Unify Financial Credit Union claims troubled New York-based firm failed to pay property taxes on Corporate 500 campus in Deerfield

Shaya Prager’s Opal Holdings Faces $106M Office Foreclosure
Opal Holdings' Shaya Prager, Unify Financial Credit Union's Gordon Howe and 500 Lake Cook Road in Deerfield (LoopNet, LinkedIn, Getty)

Another lender is closing in on Shaya Prager, this time in pursuit of nearly $106 million it says it’s owed in connection with debt Prager’s firm took out against a suburban Chicago office complex.

A venture of New York-based Opal Holdings and Prager’s wife, Shulamit Prager, were named in a lawsuit filed in December by Unify Financial Credit Union. It claims that they failed to pay property taxes for the four-building, 697,000-square-foot Corporate 500 campus in Deerfield. The Opal venture bought it for $178 million, over $255 per square foot, in 2021. The deal was funded in part with a $104 million loan from Unify.

While the lawsuit was filed in Lake County court in December, the lender only convinced the court last month to appoint a receiver to take possession of the property, at 500-540 Lake Cook Road, and manage its finances while the foreclosure dispute plays out in court. The lender early this month recorded lis pendens — a document indicating there’s litigation over the ownership of a property in its chain of title — against the parcel.

The Opal venture has filed a motion to dismiss the suit, indicating it will fight Unify’s attempted takeaway. It also tried to stop the appointment of a receiver, but the court found the borrower to be in default and ruled to appoint Keelee Leyden of Cushman & Wakefield as receiver.

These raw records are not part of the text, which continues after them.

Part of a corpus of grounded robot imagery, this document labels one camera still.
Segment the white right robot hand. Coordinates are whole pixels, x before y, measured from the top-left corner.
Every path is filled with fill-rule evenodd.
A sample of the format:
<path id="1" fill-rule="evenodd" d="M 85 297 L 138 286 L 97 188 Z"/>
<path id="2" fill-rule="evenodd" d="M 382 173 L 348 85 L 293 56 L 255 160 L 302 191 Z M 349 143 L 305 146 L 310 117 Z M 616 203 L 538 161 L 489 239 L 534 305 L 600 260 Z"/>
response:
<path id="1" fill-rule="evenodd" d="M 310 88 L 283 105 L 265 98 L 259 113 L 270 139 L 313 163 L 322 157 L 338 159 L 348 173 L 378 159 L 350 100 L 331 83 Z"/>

Attorneys and a spokesperson for Opal and its ventures tied to the property didn’t return requests for comment. An attorney for Unify declined to comment, while an attorney for Leyden was unavailable.

Unify’s foreclosure lawsuit was filed amid a swelling wave of legal trouble engulfing Opal. It has been hit with foreclosure suits on a massive Minneapolis-area office campus as well as Fort Worth’s tallest tower — the office building known as Burnett Plaza — after allegedly defaulting on more than $100 million in loans for those properties. Prager’s firm also faces accusations of duping lenders into letting his firm double-dip on debt.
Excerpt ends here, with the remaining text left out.